BACKGROUND/OBJECTIVES: This study addressed the question whether the composition of supposedly 'healthy' or 'unhealthy' dietary regimes has a calorie-independent short-term effect on biomarkers of metabolic stress and vascular risk in healthy individuals. SUBJECTS/METHODS: Healthy male volunteers (age $29.5{\pm}5.9years$, n = 39) were given a standardized baseline diet for two weeks before randomization into three groups of different dietary regimes: fast food, Mediterranean and German cooking style. Importantly, the amount of calories consumed per day was identical in all three groups. Blood samples were analyzed for biomarkers of cardiovascular risk and metabolic stress after two weeks of the baseline diet and after two weeks of the assigned dietary regime. RESULTS: No dietary intervention affected the metabolic or cardiovascular risk profile when compared in-between groups or compared to baseline. Subjects applied to the Mediterranean diet showed a statistically significant increase of uric acid compared to baseline and compared to the German diet group.
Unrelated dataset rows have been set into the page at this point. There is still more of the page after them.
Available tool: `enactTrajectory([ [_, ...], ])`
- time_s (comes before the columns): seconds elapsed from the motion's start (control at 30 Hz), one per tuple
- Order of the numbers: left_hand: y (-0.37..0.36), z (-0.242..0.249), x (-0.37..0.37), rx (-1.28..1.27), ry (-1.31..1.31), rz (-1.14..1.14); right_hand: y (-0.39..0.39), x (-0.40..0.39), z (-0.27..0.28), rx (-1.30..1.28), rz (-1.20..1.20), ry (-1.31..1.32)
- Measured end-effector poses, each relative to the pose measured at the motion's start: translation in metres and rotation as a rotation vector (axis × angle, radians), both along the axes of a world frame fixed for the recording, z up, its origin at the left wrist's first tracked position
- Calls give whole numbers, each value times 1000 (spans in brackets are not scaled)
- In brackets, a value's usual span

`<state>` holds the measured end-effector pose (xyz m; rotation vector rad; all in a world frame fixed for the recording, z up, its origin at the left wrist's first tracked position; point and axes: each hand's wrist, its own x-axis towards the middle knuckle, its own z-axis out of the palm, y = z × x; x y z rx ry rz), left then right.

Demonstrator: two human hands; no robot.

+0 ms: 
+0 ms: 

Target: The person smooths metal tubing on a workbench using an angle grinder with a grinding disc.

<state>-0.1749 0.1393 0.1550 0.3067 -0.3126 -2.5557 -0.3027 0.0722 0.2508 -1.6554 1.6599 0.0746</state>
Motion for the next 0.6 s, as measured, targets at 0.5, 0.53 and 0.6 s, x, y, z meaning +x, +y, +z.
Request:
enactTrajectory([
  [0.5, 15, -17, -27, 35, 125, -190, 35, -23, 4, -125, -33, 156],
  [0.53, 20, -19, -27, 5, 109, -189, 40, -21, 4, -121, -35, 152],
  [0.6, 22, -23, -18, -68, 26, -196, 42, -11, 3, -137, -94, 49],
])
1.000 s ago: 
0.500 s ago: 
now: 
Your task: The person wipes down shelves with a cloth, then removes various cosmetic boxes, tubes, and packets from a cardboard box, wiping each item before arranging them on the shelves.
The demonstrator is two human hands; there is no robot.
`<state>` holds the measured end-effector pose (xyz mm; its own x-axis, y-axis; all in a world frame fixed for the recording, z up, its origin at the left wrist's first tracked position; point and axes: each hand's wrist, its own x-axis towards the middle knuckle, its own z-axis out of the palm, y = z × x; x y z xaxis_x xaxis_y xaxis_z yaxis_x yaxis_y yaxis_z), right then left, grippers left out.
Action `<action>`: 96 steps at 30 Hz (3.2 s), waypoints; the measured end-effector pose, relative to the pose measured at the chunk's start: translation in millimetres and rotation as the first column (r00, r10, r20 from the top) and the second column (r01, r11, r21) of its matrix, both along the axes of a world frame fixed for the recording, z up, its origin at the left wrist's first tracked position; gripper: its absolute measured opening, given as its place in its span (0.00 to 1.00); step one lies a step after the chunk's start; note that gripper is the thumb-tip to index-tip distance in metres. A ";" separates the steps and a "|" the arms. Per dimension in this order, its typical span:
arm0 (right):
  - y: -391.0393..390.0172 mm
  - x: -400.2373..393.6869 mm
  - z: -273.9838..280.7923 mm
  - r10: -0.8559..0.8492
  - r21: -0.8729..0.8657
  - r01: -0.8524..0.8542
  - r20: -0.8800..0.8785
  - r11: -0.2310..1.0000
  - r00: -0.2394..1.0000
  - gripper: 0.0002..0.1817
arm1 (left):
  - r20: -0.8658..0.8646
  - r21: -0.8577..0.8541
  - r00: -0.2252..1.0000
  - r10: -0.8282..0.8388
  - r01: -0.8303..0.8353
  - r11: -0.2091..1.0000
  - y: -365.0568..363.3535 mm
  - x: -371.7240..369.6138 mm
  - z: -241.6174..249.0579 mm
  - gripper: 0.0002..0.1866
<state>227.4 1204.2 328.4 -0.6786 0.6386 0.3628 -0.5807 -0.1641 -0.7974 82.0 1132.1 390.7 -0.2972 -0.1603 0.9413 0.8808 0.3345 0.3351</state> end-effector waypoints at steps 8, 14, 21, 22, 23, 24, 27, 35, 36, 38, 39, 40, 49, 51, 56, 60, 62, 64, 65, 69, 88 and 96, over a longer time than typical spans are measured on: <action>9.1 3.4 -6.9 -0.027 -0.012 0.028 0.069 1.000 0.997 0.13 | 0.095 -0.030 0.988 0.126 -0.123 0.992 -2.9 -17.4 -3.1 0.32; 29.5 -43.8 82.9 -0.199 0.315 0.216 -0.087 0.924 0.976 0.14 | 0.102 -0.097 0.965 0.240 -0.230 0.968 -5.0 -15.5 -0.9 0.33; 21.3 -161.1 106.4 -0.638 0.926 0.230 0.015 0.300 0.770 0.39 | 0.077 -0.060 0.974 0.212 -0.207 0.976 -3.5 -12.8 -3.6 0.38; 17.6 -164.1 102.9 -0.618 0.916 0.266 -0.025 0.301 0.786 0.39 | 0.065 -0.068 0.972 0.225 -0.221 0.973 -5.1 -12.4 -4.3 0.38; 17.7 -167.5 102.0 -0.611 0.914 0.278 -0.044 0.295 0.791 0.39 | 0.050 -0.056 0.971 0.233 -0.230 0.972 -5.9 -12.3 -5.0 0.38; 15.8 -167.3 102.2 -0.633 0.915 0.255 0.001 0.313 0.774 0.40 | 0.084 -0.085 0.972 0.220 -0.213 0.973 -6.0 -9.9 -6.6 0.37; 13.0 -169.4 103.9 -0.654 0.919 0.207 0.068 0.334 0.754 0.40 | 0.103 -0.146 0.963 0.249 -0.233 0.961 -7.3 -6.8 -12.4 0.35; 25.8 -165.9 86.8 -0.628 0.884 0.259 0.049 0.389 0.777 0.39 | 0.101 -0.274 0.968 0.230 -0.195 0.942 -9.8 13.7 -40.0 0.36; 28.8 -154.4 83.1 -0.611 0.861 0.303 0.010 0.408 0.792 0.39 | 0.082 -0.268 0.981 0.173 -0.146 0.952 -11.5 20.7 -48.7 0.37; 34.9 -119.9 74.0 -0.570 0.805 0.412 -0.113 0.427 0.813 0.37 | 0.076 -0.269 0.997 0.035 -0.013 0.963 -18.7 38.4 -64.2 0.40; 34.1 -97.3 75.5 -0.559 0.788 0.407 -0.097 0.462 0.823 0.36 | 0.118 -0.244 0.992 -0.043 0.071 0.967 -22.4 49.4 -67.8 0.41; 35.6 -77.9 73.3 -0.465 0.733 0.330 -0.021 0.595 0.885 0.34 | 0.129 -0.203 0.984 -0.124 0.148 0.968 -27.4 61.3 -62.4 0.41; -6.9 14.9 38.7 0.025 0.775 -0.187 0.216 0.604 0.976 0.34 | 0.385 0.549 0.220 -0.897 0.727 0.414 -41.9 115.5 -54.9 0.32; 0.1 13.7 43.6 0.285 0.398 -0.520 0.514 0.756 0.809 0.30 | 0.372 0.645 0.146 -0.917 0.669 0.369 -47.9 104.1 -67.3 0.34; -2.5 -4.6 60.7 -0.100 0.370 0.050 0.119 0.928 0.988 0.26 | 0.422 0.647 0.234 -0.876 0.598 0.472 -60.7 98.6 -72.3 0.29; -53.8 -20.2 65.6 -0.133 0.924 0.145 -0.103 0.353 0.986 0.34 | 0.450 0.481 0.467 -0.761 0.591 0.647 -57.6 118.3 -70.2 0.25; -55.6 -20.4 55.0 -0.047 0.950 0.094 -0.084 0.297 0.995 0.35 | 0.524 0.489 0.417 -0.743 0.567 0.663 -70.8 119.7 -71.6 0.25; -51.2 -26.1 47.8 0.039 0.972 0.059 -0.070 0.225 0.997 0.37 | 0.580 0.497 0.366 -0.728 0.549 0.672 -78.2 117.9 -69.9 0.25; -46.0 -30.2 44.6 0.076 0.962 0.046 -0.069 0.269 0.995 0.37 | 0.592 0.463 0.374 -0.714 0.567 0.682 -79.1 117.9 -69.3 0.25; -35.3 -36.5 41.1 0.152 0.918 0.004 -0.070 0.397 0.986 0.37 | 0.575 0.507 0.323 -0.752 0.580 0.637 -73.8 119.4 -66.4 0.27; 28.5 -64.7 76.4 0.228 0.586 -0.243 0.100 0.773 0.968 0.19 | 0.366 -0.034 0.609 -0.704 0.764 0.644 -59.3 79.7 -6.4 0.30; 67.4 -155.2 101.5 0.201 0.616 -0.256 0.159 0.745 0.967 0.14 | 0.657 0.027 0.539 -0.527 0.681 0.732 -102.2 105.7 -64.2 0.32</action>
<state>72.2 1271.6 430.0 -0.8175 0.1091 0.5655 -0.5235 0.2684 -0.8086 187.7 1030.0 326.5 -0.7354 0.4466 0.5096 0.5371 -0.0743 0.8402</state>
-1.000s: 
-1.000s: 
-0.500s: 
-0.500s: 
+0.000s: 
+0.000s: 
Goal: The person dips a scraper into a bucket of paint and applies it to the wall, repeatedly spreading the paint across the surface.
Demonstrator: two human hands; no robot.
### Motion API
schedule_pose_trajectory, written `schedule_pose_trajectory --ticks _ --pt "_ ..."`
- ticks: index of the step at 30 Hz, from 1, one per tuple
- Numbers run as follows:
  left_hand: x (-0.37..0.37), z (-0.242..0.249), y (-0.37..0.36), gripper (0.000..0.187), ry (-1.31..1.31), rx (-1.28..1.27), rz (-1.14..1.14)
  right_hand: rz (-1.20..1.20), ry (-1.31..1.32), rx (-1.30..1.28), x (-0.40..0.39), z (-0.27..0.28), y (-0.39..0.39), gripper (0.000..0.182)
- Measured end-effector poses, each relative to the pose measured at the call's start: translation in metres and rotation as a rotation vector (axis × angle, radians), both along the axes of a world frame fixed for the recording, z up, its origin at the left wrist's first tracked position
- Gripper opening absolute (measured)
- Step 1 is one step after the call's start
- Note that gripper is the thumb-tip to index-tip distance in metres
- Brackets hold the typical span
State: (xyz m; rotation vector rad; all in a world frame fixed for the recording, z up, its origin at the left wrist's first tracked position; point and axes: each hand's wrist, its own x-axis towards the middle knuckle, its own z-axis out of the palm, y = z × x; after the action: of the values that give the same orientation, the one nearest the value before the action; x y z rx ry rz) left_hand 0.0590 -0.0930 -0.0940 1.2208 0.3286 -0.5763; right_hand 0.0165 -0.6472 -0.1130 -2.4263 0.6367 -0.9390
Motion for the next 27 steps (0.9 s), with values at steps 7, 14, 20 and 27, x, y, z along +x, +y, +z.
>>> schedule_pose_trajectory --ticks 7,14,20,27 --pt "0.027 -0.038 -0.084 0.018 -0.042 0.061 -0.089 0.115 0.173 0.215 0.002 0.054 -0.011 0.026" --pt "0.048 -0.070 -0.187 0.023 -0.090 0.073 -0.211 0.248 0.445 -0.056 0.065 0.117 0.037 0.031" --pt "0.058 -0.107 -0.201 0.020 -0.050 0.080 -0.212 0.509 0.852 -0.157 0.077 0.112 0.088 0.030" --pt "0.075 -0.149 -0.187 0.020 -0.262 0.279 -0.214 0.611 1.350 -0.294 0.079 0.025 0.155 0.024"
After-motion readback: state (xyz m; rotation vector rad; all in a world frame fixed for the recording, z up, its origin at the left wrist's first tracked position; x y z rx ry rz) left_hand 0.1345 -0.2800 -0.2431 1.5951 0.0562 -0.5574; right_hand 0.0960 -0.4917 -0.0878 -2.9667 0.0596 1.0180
Plasma concentrations of urea were significantly higher in both the fast food group and the Mediterranean group, when compared to baseline and compared to the German diet group. No significant differences were detected for the levels of vitamins, trace elements or metabolic stress markers (8-hydroxy-2-deoxyguanosine, malondialdehyde and methylglyoxal, a potent glycating agent). Established parameters of vascular risk (e.g. LDL-cholesterol, lipoprotein(a), homocysteine) were not significantly changed in-between groups or compared to baseline during the intervention period. CONCLUSIONS: The calorie-controlled dietary intervention caused neither protective nor harmful short-term effects regarding established biomarkers of vascular or metabolic risk. When avoiding the noxious effects of overfeeding, healthy individuals can possess the metabolic capacity to compensate for a potentially disadvantageous composition of a certain diet.